### Data
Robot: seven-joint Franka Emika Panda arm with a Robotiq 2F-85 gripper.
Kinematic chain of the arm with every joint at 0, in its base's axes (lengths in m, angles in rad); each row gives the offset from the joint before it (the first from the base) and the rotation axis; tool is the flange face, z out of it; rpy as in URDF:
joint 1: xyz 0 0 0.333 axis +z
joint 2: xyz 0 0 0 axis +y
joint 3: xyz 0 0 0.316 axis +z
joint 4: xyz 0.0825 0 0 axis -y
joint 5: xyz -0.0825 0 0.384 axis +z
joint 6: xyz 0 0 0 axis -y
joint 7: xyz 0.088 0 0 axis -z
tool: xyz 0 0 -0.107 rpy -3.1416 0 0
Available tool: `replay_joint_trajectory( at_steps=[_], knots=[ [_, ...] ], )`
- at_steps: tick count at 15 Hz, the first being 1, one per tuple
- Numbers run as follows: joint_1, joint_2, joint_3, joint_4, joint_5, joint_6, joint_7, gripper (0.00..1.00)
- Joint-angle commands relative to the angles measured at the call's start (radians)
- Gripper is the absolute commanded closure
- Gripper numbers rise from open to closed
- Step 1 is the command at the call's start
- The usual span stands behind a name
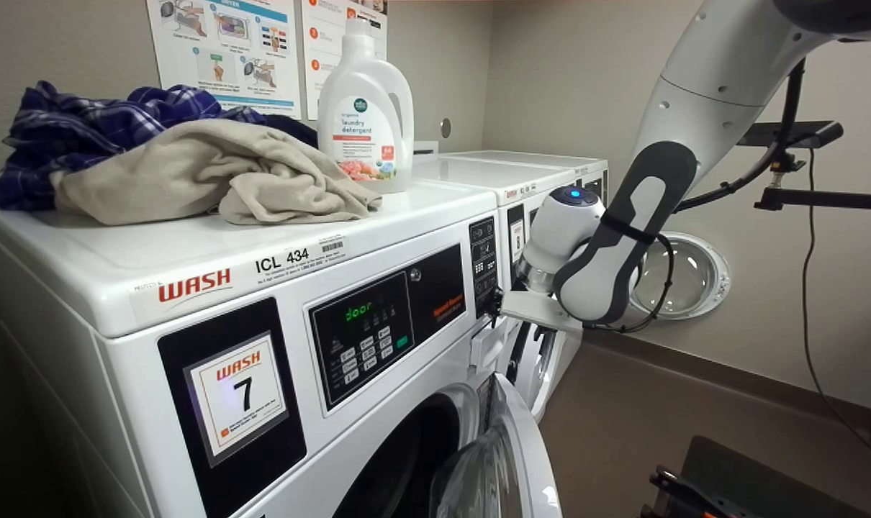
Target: Open the detergent tray on the first washing machine from the left
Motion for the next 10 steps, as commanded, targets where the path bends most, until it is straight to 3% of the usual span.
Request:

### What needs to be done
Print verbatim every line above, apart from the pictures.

### Exercise solution
Robot: seven-joint Franka Emika Panda arm with a Robotiq 2F-85 gripper.
Kinematic chain of the arm with every joint at 0, in its base's axes (lengths in m, angles in rad); each row gives the offset from the joint before it (the first from the base) and the rotation axis; tool is the flange face, z out of it; rpy as in URDF:
joint 1: xyz 0 0 0.333 axis +z
joint 2: xyz 0 0 0 axis +y
joint 3: xyz 0 0 0.316 axis +z
joint 4: xyz 0.0825 0 0 axis -y
joint 5: xyz -0.0825 0 0.384 axis +z
joint 6: xyz 0 0 0 axis -y
joint 7: xyz 0.088 0 0 axis -z
tool: xyz 0 0 -0.107 rpy -3.1416 0 0
Available tool: `replay_joint_trajectory( at_steps=[_], knots=[ [_, ...] ], )`
- at_steps: tick count at 15 Hz, the first being 1, one per tuple
- Numbers run as follows: joint_1, joint_2, joint_3, joint_4, joint_5, joint_6, joint_7, gripper (0.00..1.00)
- Joint-angle commands relative to the angles measured at the call's start (radians)
- Gripper is the absolute commanded closure
- Gripper numbers rise from open to closed
- Step 1 is the command at the call's start
- The usual span stands behind a name
Target: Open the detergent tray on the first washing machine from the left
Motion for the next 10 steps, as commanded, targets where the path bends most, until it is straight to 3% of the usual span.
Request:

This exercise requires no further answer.